### What is required
Only lines with the string "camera" matter here; gather them from the material below.

### Dataset section
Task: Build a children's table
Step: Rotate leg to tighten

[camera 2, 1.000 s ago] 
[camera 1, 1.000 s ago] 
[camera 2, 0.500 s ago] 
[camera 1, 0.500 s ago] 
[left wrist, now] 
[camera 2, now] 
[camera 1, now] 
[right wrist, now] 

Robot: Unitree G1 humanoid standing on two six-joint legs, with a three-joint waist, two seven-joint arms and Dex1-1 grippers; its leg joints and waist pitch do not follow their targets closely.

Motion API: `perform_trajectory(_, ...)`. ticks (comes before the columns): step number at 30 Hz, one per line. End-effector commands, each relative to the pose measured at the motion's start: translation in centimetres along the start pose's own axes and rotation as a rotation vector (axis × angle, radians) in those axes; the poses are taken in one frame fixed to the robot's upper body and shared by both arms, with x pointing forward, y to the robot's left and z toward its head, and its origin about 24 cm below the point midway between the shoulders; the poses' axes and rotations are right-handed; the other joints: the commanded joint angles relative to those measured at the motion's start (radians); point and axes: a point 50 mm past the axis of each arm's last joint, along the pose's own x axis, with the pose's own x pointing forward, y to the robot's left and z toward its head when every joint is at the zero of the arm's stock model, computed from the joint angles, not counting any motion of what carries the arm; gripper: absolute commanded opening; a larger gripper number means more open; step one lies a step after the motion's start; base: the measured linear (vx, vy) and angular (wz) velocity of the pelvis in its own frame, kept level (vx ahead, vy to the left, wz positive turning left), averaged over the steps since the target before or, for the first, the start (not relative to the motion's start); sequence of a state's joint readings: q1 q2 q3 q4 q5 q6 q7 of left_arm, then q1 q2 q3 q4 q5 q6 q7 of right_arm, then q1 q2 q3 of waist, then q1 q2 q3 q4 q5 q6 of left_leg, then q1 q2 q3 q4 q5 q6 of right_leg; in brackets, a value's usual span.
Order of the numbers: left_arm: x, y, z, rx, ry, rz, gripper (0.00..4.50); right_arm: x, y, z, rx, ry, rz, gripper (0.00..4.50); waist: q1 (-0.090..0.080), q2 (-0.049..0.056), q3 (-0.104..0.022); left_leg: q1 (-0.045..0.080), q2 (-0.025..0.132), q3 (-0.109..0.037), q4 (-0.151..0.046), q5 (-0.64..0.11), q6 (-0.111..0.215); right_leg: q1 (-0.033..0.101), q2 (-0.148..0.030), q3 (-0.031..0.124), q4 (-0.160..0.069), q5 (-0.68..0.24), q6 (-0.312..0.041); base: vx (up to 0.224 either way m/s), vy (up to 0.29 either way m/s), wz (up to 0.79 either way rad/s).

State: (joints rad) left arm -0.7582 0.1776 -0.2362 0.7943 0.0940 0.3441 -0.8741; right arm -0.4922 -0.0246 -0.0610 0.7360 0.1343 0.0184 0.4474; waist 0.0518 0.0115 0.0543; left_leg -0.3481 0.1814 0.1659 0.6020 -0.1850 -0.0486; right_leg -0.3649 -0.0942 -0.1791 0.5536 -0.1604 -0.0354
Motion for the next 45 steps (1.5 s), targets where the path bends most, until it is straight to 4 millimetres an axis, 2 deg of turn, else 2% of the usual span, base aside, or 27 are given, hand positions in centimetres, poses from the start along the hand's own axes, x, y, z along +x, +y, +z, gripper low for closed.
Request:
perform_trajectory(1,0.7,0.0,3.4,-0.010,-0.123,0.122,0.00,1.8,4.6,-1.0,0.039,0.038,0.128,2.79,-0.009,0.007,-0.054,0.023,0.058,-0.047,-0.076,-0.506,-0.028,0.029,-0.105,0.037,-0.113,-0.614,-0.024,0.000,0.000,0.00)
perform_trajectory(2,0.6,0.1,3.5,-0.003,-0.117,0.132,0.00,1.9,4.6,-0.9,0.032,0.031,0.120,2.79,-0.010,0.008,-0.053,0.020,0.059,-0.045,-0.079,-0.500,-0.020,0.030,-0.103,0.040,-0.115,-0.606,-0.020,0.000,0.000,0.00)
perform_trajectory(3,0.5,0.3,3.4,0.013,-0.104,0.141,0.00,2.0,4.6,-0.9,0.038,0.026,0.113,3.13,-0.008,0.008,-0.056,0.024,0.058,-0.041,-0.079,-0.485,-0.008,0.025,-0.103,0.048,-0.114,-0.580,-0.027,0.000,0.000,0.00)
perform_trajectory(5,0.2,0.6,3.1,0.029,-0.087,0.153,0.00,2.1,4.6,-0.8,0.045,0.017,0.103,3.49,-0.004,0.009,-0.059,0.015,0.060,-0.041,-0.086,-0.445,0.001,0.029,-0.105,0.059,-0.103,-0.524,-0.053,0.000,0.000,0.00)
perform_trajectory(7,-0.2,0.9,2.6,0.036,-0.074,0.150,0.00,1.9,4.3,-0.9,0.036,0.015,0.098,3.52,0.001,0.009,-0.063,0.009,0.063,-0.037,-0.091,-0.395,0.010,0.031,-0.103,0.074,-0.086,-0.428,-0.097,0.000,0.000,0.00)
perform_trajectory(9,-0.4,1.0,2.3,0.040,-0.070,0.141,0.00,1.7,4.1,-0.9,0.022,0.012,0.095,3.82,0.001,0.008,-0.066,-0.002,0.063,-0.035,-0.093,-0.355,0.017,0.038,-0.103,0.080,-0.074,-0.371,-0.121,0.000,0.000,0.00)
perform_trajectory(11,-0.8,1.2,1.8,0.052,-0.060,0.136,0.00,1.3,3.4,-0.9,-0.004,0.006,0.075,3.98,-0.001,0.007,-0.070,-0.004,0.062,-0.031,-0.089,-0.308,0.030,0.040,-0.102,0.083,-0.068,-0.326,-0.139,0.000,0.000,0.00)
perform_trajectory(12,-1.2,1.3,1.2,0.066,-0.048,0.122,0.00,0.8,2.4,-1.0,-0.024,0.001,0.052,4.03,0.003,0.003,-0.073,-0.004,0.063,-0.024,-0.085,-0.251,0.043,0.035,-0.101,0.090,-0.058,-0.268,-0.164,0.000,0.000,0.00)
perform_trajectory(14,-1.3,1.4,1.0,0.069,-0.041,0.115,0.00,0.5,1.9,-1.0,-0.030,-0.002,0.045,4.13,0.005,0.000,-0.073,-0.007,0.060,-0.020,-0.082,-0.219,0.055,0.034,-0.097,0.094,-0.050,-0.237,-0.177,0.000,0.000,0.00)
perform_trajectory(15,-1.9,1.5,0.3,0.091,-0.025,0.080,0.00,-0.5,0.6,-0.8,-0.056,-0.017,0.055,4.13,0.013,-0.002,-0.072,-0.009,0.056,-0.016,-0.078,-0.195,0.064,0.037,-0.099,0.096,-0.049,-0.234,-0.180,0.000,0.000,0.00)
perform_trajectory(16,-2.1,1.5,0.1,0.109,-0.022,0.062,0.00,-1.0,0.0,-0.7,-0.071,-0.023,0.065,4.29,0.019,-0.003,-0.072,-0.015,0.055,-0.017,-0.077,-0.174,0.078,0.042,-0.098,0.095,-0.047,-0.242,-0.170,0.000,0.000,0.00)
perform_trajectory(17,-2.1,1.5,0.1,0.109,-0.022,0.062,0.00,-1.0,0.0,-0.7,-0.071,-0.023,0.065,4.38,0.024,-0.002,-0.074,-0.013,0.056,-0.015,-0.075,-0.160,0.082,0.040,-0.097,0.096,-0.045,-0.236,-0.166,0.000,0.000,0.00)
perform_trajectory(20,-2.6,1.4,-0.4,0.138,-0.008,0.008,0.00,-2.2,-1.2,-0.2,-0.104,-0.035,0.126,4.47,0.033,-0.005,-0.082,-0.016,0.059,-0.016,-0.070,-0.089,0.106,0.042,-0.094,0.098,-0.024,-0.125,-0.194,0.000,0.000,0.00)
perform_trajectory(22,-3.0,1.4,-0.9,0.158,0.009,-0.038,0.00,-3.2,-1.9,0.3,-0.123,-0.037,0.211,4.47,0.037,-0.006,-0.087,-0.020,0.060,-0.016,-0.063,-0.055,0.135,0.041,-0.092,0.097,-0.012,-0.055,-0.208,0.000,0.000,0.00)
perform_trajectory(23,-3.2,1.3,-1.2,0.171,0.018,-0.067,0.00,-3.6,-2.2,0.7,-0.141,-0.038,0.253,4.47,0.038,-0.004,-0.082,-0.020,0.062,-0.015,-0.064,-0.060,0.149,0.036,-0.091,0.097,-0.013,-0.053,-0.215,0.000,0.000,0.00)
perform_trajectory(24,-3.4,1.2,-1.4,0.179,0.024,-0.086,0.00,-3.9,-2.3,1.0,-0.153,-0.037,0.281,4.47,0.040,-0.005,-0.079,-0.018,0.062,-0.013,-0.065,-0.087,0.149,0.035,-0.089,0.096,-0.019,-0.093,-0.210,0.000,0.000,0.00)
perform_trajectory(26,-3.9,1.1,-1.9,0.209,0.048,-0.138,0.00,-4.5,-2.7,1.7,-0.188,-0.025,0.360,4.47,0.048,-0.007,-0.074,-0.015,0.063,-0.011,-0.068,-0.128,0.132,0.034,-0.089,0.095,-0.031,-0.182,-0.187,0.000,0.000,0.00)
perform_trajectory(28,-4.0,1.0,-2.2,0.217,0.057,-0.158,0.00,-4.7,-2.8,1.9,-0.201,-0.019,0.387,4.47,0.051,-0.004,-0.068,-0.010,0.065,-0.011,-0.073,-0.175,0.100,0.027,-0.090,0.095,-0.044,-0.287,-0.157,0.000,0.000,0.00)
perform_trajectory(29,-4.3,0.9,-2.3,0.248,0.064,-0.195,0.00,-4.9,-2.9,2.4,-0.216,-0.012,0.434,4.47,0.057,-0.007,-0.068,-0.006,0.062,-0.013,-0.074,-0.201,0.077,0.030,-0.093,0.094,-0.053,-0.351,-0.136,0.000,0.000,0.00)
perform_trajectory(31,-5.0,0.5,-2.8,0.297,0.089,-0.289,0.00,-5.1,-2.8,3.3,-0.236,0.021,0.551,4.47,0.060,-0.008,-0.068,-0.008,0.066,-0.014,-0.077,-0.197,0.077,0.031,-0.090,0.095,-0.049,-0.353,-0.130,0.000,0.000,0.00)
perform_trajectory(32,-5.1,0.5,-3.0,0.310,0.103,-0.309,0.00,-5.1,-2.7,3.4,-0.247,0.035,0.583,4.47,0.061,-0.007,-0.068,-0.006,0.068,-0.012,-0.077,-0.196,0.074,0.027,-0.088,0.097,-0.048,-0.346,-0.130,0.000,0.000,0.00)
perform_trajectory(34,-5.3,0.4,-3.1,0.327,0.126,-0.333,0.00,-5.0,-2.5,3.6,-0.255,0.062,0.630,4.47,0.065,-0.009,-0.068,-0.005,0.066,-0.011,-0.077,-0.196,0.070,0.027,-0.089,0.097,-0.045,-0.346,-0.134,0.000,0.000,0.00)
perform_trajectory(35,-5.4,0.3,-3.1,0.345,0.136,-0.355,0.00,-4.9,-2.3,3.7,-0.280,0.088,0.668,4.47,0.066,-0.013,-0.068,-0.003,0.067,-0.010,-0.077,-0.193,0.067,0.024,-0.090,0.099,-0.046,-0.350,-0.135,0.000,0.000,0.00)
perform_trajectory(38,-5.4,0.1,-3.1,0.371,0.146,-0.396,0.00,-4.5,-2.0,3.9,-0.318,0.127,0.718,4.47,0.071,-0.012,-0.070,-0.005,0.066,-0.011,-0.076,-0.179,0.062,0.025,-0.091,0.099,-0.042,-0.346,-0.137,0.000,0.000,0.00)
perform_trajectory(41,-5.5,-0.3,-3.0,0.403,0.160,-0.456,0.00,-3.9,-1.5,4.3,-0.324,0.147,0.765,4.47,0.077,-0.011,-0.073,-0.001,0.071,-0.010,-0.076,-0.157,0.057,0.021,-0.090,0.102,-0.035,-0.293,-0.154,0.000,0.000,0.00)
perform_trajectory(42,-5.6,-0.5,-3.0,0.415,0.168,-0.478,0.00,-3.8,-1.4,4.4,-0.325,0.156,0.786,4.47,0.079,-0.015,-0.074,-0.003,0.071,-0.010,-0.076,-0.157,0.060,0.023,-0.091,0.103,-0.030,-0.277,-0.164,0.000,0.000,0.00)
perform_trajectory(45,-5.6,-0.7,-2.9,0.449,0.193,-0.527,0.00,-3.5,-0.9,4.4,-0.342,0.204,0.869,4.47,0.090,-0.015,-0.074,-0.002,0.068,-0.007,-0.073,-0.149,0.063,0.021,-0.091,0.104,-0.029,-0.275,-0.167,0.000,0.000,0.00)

### Answer to this task
[camera 2, 1.000 s ago] 
[camera 1, 1.000 s ago] 
[camera 2, 0.500 s ago] 
[camera 1, 0.500 s ago] 
[camera 2, now] 
[camera 1, now] 

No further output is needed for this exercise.